Information shown section start

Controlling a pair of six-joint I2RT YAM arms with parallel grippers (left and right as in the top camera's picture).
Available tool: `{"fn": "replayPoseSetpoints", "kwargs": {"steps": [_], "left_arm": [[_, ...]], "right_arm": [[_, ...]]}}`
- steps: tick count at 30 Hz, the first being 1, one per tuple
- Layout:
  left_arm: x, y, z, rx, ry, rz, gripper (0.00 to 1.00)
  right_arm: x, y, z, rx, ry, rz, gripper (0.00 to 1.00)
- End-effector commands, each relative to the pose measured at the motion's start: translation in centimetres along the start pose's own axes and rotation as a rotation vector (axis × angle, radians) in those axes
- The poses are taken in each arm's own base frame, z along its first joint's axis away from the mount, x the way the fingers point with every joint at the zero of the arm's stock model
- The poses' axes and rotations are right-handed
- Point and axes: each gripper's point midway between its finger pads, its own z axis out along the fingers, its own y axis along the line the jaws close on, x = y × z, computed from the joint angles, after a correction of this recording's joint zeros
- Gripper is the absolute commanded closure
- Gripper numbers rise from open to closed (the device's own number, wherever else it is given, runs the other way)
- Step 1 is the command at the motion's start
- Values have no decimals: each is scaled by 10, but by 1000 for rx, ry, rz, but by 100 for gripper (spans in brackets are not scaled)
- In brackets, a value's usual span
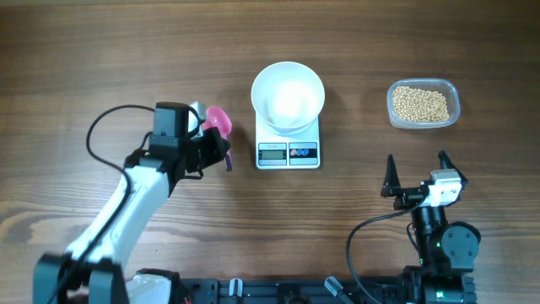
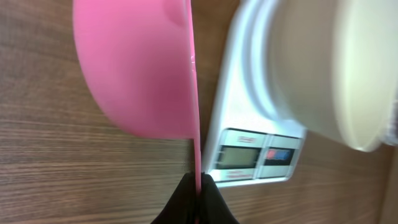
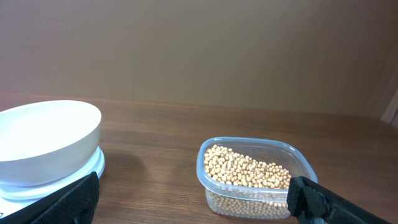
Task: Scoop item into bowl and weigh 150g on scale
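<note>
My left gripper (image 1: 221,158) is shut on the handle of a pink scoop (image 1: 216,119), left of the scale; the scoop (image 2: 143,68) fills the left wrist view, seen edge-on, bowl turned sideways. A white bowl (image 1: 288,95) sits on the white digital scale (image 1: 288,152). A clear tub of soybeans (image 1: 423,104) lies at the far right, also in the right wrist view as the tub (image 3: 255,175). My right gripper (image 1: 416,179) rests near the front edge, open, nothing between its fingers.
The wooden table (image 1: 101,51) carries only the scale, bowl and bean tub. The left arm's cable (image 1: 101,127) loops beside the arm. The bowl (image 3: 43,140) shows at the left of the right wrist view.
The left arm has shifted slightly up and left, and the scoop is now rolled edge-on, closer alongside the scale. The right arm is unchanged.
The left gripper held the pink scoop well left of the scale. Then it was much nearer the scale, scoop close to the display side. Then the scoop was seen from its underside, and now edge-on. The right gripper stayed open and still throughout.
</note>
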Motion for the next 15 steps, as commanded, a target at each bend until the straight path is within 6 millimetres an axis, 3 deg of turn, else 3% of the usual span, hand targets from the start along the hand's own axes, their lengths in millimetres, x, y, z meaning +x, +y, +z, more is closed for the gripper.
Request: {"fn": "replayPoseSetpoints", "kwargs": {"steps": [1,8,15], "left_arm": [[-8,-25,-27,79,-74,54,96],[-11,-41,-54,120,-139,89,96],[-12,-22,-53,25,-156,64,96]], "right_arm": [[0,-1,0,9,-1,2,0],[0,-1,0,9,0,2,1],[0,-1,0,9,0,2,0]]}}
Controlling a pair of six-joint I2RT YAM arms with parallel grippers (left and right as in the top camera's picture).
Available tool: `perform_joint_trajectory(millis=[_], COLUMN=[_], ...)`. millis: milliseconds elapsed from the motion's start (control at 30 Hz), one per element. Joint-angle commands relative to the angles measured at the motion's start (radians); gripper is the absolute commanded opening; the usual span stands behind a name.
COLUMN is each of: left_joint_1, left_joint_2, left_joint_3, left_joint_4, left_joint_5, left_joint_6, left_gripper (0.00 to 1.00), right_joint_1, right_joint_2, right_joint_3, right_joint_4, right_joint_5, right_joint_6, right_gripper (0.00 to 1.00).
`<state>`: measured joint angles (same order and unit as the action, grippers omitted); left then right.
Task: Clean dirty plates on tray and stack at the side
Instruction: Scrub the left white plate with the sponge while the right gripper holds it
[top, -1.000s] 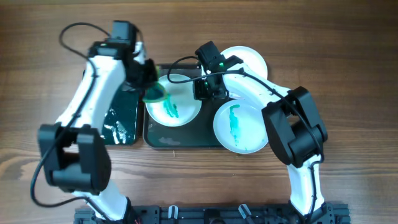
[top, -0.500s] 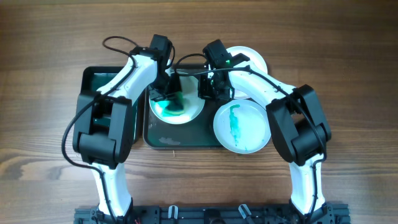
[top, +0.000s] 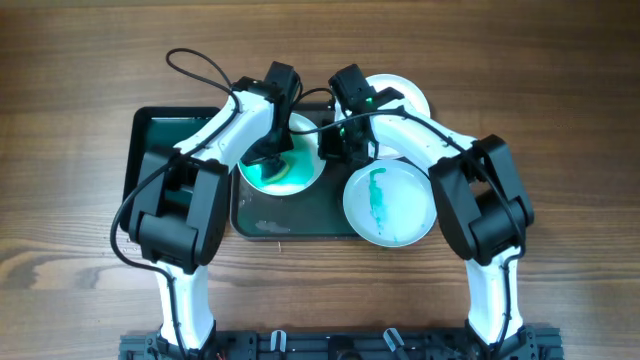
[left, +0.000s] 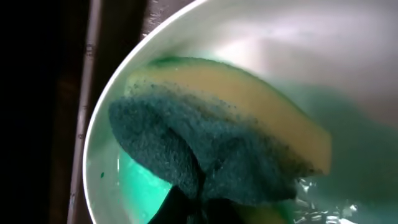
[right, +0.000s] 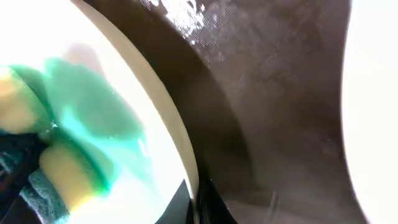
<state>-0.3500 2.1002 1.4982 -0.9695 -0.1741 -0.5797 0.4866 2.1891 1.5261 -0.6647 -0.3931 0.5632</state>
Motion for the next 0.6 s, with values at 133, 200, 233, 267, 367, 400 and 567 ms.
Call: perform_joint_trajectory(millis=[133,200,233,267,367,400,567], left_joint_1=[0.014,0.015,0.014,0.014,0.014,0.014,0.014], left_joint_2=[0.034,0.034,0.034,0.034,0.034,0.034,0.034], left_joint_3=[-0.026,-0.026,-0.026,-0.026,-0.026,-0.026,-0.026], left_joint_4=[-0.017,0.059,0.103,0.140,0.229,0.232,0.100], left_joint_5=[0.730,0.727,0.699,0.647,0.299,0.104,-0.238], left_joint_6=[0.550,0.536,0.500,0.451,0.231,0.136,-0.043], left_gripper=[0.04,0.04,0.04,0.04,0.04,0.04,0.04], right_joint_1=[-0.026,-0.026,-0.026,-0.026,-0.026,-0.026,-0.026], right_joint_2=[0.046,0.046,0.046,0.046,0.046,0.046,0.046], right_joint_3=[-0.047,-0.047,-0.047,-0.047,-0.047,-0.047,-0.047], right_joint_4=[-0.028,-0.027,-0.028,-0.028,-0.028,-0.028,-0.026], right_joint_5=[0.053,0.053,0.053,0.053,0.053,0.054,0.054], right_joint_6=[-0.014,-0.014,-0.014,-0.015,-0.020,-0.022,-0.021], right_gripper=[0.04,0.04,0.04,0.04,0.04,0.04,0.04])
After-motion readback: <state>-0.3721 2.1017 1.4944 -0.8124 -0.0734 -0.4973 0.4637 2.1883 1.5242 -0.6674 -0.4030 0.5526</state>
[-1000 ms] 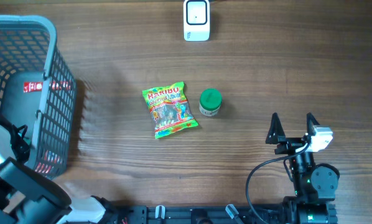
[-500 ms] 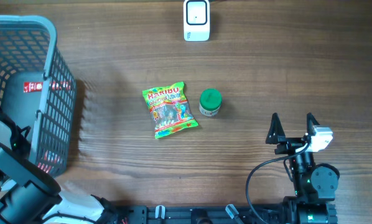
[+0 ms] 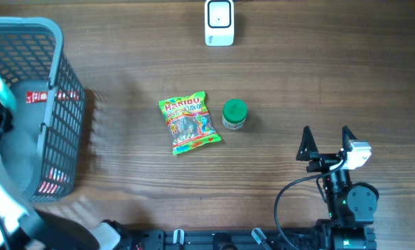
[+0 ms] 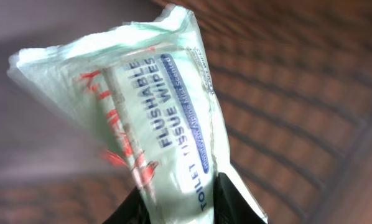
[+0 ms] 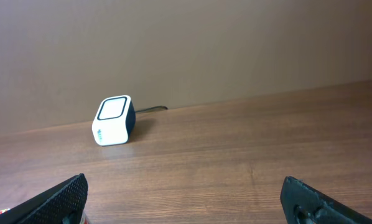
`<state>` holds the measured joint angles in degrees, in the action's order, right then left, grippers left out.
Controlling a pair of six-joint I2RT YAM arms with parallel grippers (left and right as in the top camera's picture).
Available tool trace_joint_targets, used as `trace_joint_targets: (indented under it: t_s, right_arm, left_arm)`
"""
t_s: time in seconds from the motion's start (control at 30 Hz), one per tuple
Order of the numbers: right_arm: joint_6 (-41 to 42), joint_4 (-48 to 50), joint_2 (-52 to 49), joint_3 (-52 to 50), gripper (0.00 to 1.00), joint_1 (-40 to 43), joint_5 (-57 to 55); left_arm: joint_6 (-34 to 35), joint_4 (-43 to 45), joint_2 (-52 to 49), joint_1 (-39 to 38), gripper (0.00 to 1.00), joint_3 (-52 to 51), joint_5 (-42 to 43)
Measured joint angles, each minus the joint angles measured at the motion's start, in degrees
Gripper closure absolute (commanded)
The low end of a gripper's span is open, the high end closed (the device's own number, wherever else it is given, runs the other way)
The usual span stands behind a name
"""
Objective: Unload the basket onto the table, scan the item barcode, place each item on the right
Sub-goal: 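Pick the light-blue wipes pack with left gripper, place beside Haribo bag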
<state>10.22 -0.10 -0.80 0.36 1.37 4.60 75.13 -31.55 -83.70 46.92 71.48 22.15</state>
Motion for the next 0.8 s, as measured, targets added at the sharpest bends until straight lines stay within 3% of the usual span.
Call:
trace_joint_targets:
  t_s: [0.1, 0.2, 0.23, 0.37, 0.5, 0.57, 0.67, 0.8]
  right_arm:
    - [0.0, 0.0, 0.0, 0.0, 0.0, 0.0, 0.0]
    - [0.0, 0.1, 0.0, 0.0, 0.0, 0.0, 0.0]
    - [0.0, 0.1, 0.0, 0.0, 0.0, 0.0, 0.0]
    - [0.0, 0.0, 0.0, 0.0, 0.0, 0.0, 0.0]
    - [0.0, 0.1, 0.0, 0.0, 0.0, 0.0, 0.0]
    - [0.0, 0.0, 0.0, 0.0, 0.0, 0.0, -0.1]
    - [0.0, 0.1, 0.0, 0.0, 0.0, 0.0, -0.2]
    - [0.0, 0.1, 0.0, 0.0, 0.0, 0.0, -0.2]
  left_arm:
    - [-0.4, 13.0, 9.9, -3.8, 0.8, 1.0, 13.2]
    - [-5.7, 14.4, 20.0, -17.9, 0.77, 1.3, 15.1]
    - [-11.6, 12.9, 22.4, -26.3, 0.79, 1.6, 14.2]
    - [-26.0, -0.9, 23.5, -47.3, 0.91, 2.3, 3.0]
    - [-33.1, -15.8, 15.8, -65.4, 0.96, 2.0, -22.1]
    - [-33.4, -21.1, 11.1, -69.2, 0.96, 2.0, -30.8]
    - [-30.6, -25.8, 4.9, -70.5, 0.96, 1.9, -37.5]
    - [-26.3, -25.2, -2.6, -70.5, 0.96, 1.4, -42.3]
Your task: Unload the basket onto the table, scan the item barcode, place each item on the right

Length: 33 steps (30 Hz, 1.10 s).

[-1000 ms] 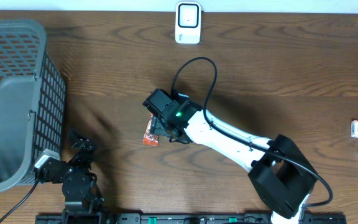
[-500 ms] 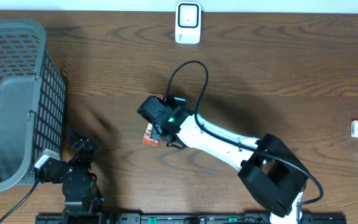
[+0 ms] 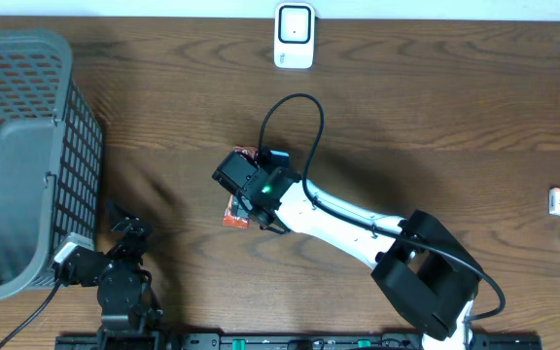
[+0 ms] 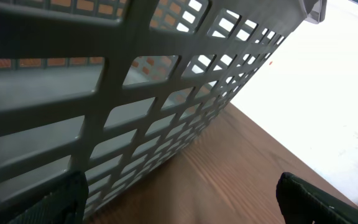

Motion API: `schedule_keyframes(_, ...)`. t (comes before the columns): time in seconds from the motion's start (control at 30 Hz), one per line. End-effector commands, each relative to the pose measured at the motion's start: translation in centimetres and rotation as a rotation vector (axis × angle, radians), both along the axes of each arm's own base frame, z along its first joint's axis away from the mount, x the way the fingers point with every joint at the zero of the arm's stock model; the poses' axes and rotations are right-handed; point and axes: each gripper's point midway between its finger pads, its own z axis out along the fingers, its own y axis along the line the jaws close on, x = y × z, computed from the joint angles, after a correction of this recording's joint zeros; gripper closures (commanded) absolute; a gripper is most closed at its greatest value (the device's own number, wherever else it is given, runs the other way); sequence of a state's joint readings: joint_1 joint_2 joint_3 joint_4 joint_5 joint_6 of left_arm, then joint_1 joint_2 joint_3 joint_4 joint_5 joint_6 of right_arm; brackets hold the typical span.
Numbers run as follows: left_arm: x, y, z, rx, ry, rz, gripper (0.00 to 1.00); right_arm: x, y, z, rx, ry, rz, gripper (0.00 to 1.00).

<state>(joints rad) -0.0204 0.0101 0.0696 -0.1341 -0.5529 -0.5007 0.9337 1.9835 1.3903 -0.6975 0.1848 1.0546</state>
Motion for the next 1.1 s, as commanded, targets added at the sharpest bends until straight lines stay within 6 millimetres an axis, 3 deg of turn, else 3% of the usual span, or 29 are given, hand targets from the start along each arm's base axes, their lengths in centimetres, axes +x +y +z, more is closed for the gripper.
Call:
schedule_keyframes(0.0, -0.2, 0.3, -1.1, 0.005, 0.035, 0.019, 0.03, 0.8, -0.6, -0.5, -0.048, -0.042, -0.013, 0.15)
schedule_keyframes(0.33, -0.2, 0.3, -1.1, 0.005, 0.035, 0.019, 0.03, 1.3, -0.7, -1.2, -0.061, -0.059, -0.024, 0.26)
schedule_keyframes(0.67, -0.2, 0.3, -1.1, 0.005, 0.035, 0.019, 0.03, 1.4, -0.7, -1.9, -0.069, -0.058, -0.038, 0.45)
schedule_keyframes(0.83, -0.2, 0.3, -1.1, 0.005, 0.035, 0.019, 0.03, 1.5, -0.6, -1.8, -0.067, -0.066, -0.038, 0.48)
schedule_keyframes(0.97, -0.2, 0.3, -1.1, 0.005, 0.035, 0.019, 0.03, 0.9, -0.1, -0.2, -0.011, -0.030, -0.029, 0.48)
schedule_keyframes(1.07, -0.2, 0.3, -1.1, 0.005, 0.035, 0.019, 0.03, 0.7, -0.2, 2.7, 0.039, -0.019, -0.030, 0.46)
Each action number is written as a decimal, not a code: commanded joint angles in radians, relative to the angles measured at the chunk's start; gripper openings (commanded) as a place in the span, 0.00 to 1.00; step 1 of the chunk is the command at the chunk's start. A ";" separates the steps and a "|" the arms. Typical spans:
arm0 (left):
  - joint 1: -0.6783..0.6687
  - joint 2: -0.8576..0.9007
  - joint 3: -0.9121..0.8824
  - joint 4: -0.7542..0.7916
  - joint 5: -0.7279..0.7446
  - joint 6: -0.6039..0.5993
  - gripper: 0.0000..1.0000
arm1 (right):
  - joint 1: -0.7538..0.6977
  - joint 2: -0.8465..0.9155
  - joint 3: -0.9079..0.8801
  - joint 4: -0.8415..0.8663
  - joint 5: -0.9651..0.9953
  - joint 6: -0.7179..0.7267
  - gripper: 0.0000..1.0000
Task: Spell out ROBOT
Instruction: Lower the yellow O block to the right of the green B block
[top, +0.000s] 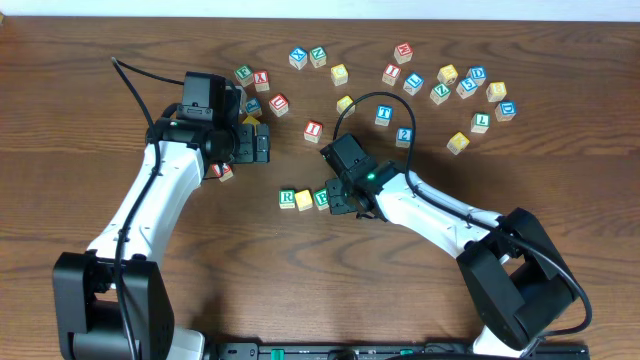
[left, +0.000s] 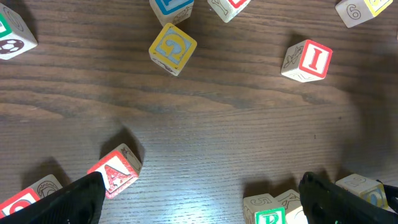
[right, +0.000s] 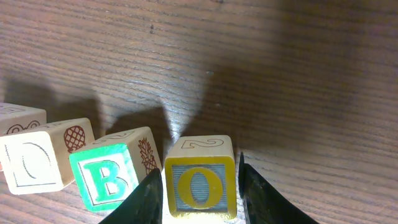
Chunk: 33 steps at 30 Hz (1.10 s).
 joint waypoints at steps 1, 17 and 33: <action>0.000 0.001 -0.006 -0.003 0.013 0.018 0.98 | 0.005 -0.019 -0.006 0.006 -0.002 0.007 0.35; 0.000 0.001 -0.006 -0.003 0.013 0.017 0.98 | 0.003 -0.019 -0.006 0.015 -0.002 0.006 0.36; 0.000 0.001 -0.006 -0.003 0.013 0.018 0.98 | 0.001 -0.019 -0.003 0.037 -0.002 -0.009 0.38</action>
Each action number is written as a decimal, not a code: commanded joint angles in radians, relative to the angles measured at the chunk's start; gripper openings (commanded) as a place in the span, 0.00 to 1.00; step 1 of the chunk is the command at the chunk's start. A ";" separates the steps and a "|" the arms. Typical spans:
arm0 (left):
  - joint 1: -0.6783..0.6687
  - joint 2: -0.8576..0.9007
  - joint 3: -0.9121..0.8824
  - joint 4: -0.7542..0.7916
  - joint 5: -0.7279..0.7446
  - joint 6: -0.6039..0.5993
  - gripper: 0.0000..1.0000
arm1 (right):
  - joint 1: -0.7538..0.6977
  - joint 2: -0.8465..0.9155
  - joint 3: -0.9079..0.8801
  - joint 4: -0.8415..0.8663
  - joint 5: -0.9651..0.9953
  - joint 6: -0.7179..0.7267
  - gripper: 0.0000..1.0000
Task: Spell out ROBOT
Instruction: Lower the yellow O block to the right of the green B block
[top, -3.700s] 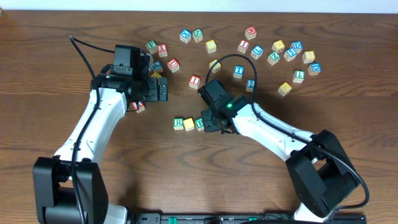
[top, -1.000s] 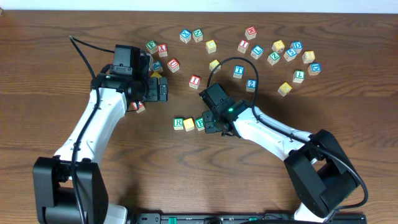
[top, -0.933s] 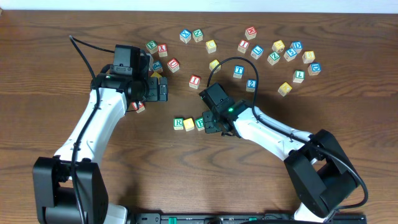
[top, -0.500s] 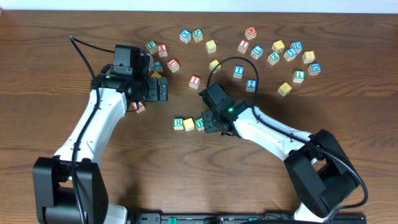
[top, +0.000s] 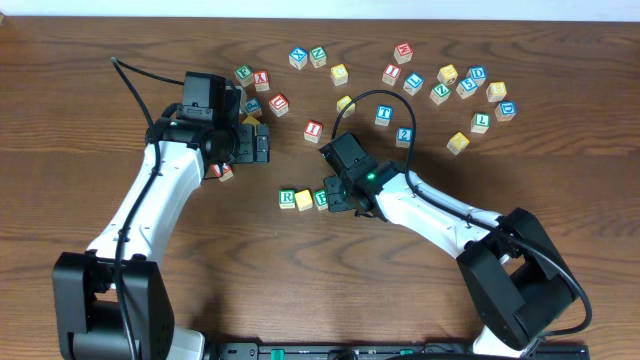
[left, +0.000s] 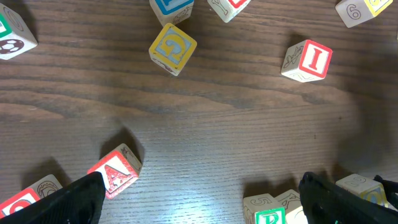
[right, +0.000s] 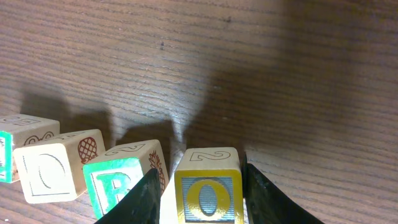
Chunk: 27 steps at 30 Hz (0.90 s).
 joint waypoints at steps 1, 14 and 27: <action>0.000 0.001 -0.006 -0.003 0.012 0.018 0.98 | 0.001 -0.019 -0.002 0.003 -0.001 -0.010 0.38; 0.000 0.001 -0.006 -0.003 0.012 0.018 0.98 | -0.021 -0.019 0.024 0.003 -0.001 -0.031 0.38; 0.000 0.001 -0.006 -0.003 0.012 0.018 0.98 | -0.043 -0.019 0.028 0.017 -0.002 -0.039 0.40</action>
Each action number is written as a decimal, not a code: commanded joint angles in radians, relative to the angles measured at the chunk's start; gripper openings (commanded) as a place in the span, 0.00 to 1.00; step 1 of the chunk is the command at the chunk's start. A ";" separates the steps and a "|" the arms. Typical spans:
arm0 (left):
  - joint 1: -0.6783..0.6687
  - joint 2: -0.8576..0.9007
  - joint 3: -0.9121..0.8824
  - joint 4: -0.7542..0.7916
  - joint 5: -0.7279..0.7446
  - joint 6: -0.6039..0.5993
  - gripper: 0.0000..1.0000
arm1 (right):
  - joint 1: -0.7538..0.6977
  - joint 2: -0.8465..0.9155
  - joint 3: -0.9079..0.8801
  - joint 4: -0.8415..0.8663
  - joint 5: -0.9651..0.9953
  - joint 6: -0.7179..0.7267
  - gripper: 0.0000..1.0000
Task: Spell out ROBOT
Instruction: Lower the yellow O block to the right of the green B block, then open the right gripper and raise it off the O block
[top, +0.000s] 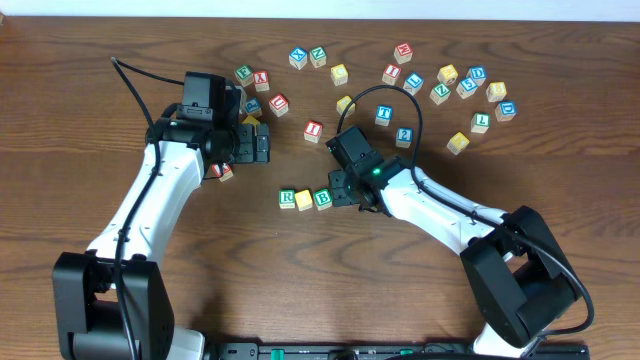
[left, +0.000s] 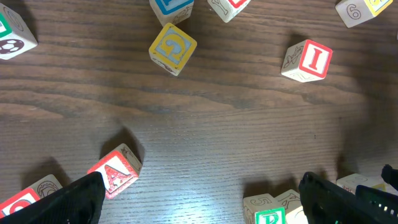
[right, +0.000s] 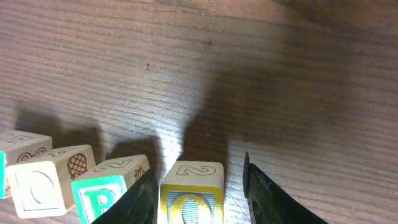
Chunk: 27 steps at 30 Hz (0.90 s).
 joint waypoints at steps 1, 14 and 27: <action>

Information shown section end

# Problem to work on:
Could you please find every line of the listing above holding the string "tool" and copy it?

# Worked solution:
Available tool: `{"fn": "replayPoseSetpoints", "kwargs": {"steps": [_], "left_arm": [[_, ...]], "right_arm": [[_, ...]]}}`
Available tool: `perform_joint_trajectory(millis=[_], COLUMN=[_], ...)`. millis: milliseconds elapsed from the motion's start (control at 30 Hz), one per element. Joint-angle commands relative to the angles measured at the motion's start (radians); gripper is the absolute commanded opening; the usual span stands behind a name.
Available tool trace_joint_targets, used as `trace_joint_targets: (indented under it: t_s, right_arm, left_arm)`

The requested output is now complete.